WORK ORDER:
Each line of the listing below that includes "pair" should be reported.

EXERCISE INPUT:

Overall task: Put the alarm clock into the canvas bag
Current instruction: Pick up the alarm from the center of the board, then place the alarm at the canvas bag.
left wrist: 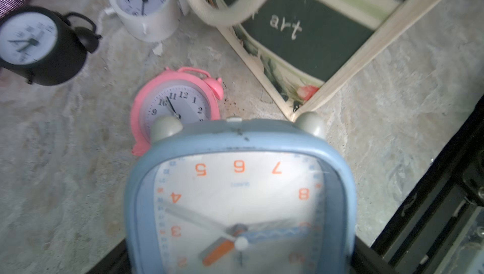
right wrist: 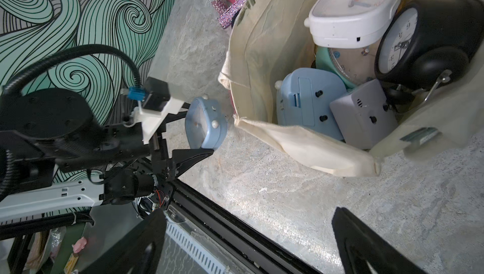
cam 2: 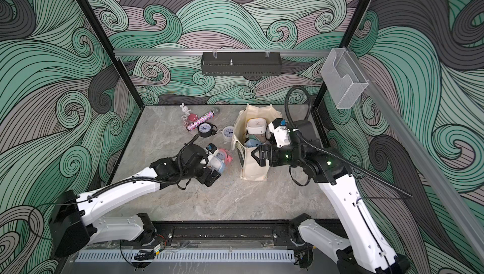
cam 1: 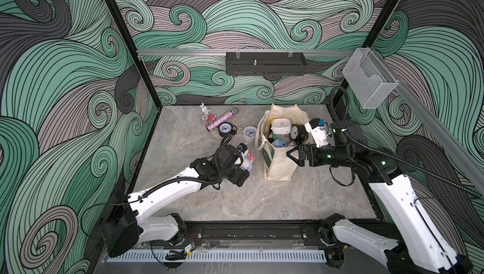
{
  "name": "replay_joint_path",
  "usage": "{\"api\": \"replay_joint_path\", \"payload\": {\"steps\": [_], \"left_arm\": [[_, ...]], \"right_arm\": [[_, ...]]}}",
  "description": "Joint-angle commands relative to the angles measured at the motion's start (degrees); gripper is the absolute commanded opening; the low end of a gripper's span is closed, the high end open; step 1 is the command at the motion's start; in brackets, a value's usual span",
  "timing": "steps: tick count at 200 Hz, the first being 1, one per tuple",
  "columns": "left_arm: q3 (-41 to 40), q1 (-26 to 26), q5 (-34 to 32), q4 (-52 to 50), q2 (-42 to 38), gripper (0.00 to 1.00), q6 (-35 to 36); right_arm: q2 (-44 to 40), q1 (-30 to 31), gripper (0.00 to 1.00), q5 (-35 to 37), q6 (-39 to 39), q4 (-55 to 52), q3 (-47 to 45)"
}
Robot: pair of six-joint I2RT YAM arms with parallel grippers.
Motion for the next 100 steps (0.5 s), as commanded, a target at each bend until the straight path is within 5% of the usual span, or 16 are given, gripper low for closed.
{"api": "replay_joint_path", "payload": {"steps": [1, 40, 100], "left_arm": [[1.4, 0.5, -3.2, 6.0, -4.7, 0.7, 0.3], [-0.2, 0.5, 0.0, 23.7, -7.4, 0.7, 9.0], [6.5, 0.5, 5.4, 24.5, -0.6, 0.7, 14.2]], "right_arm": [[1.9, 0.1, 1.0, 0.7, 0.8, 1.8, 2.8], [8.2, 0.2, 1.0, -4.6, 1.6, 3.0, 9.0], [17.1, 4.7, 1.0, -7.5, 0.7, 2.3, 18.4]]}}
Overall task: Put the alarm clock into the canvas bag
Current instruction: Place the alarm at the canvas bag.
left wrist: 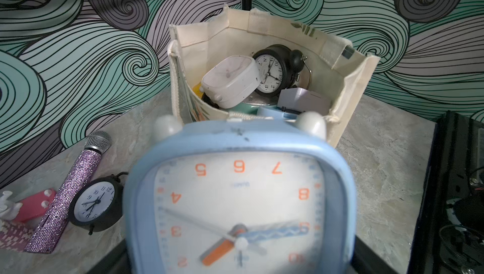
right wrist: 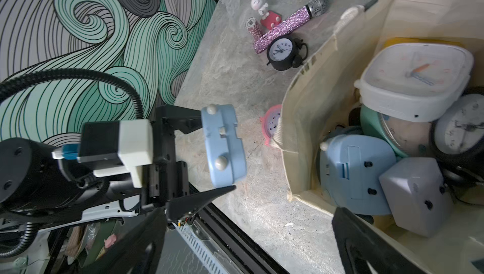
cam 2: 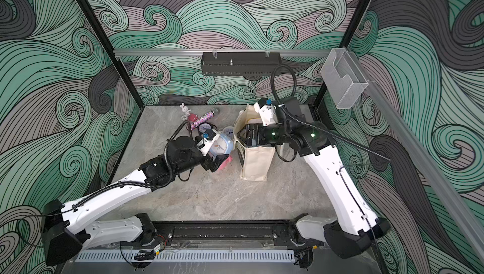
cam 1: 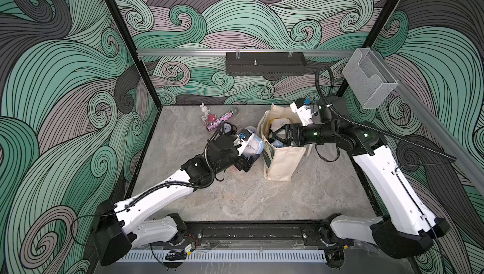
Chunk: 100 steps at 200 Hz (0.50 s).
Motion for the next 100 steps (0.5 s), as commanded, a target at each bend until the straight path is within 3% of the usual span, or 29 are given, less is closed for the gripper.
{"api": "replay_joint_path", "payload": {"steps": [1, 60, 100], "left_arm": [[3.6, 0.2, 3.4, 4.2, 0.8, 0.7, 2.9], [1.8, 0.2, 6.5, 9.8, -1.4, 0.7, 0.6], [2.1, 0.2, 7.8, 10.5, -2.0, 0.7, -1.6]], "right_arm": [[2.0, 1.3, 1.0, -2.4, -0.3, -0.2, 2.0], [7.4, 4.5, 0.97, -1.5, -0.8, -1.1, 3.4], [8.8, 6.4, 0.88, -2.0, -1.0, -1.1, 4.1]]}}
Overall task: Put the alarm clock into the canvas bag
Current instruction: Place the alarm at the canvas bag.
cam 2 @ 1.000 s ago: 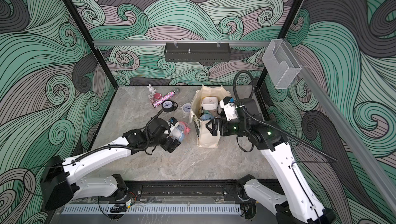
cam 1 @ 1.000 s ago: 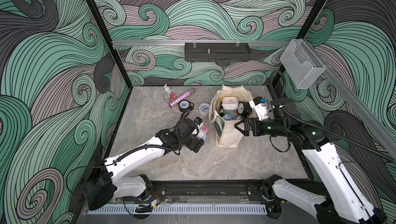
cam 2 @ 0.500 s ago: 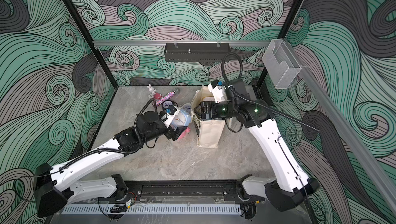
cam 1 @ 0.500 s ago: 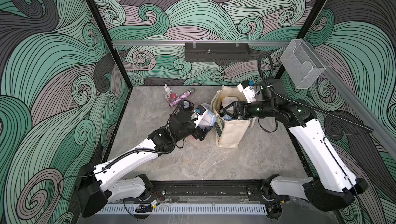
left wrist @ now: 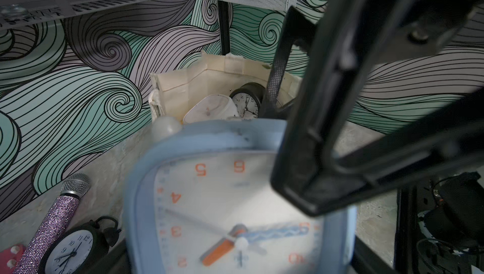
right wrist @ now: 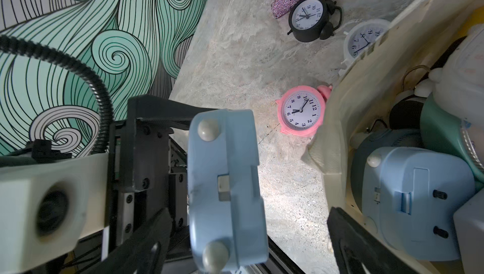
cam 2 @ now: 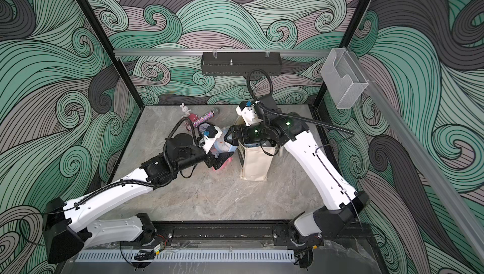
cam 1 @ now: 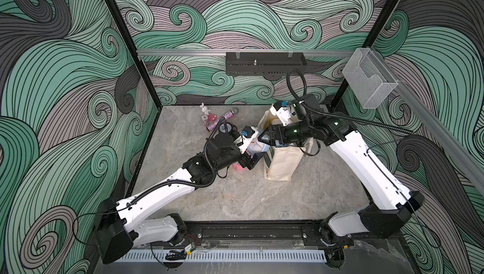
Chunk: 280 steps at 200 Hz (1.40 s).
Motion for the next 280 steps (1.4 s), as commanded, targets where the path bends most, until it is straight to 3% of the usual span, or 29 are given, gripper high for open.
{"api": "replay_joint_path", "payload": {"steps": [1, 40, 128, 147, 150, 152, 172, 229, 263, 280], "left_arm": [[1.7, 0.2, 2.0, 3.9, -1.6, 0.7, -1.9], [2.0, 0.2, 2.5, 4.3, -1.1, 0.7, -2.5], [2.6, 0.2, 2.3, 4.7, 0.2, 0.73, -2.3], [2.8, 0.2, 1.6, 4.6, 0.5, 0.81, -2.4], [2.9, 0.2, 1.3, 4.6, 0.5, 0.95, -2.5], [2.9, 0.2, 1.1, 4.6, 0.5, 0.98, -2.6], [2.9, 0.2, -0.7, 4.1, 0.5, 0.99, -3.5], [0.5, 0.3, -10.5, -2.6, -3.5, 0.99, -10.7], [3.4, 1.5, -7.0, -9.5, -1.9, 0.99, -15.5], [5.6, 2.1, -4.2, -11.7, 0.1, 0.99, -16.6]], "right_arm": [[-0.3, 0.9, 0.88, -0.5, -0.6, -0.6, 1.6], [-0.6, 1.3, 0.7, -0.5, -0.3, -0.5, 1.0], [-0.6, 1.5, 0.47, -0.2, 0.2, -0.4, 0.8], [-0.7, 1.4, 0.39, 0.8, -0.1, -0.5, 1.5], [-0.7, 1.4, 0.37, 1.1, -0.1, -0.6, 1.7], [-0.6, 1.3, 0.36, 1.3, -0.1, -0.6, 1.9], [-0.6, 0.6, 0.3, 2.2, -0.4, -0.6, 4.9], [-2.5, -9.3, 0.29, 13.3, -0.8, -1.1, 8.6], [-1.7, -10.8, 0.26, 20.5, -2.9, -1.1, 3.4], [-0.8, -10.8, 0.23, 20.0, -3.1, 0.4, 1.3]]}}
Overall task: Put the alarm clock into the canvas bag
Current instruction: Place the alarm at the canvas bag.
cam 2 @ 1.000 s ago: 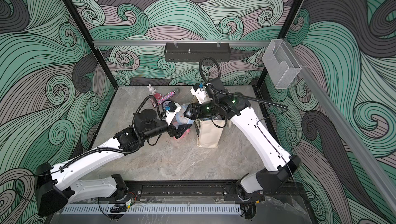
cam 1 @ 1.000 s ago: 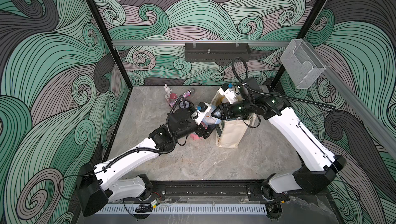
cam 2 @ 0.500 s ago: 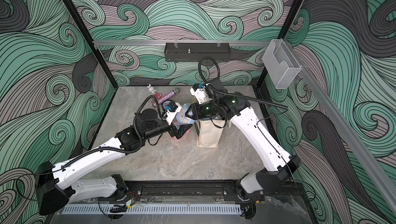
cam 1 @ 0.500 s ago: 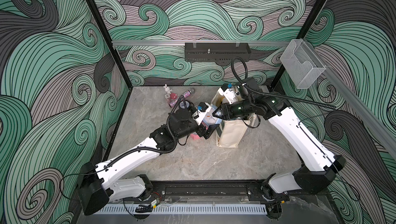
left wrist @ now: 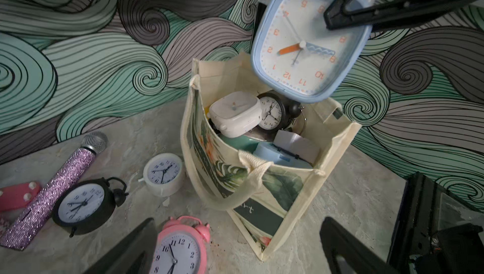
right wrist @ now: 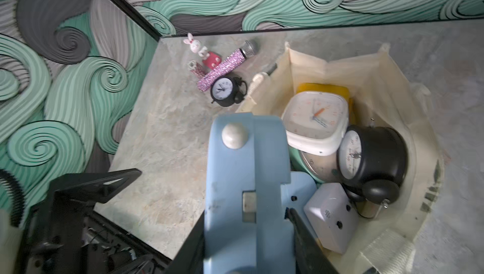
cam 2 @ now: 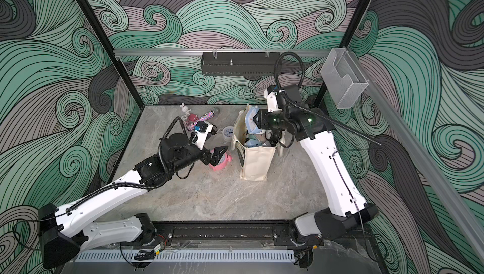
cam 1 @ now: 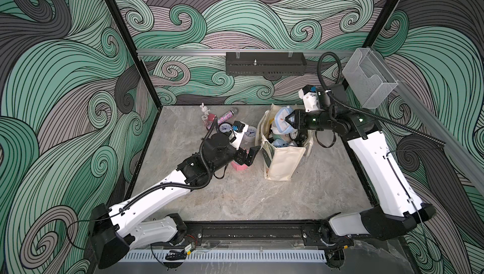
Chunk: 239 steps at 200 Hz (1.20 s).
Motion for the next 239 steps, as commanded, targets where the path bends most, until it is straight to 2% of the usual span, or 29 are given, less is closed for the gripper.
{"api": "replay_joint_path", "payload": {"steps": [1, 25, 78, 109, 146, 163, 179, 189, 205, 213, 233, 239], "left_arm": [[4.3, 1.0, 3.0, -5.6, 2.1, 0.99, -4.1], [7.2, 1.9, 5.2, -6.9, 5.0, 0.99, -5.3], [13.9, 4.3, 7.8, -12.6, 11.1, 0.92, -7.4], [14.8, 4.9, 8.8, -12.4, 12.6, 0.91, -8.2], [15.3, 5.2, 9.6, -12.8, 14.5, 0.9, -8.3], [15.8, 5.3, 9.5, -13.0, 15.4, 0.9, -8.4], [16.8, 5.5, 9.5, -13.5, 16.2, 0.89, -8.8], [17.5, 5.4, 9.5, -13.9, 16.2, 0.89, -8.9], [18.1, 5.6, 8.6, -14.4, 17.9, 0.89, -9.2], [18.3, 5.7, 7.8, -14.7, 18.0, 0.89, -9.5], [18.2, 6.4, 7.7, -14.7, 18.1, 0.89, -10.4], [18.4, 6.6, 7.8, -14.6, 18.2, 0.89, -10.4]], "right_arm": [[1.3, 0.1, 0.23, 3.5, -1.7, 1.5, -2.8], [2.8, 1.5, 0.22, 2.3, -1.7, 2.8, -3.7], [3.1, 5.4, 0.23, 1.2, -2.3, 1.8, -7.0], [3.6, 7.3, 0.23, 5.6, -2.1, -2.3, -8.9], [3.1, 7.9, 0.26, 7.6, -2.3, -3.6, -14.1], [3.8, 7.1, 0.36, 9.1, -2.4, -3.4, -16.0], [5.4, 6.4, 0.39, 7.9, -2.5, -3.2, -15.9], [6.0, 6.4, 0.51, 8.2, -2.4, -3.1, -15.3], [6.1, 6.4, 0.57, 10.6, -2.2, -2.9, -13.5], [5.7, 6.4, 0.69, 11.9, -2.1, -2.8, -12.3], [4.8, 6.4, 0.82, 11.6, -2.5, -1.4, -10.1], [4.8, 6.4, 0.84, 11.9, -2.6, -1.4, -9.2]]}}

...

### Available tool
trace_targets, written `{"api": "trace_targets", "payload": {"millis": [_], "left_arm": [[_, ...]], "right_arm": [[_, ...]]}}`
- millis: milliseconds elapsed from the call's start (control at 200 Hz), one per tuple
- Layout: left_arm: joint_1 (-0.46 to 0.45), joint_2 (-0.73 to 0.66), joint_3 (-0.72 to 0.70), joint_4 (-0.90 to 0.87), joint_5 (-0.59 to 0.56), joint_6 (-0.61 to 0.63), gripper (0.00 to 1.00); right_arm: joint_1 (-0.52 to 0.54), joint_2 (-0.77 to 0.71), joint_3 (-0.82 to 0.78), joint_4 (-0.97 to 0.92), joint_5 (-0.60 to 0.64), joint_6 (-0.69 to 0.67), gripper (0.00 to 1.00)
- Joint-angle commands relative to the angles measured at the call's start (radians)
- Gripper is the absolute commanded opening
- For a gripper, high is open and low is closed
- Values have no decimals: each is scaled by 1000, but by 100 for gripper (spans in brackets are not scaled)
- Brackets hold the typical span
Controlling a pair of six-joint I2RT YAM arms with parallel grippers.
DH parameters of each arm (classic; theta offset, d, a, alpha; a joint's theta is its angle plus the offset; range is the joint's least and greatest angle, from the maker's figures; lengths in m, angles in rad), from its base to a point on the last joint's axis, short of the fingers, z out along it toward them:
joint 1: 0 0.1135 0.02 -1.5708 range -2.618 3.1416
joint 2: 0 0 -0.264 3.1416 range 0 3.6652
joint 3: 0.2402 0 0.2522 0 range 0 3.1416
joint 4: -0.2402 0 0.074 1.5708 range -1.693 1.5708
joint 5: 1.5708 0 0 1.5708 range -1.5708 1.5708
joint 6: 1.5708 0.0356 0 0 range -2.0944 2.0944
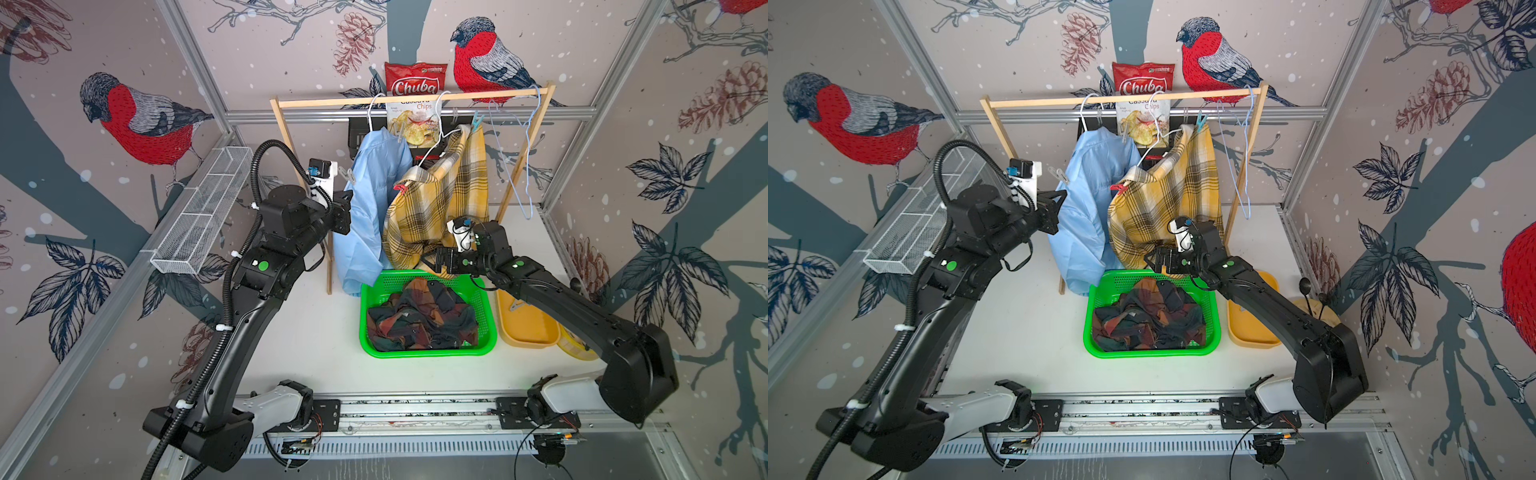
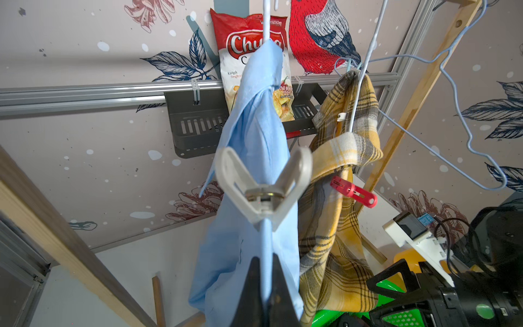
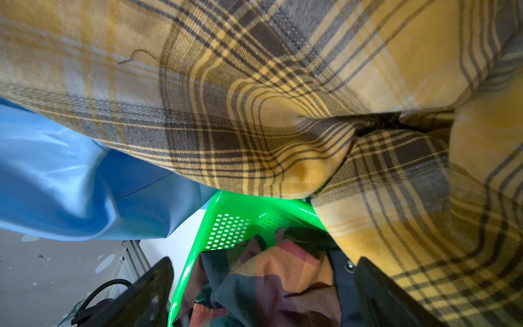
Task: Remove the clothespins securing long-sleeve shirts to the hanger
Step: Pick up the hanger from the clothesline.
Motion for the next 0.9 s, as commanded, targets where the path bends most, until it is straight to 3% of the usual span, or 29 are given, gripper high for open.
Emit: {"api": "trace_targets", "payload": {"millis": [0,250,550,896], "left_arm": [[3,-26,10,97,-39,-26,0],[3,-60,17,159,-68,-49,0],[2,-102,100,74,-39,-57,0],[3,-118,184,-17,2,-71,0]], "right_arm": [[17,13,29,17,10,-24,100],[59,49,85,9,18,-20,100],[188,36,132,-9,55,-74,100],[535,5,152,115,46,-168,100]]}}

OUTPUT:
Robot: pair of six-joint I2RT YAM arms with parallel grippers.
Controlling a pair of six-joint I2RT YAM arms with parallel grippers.

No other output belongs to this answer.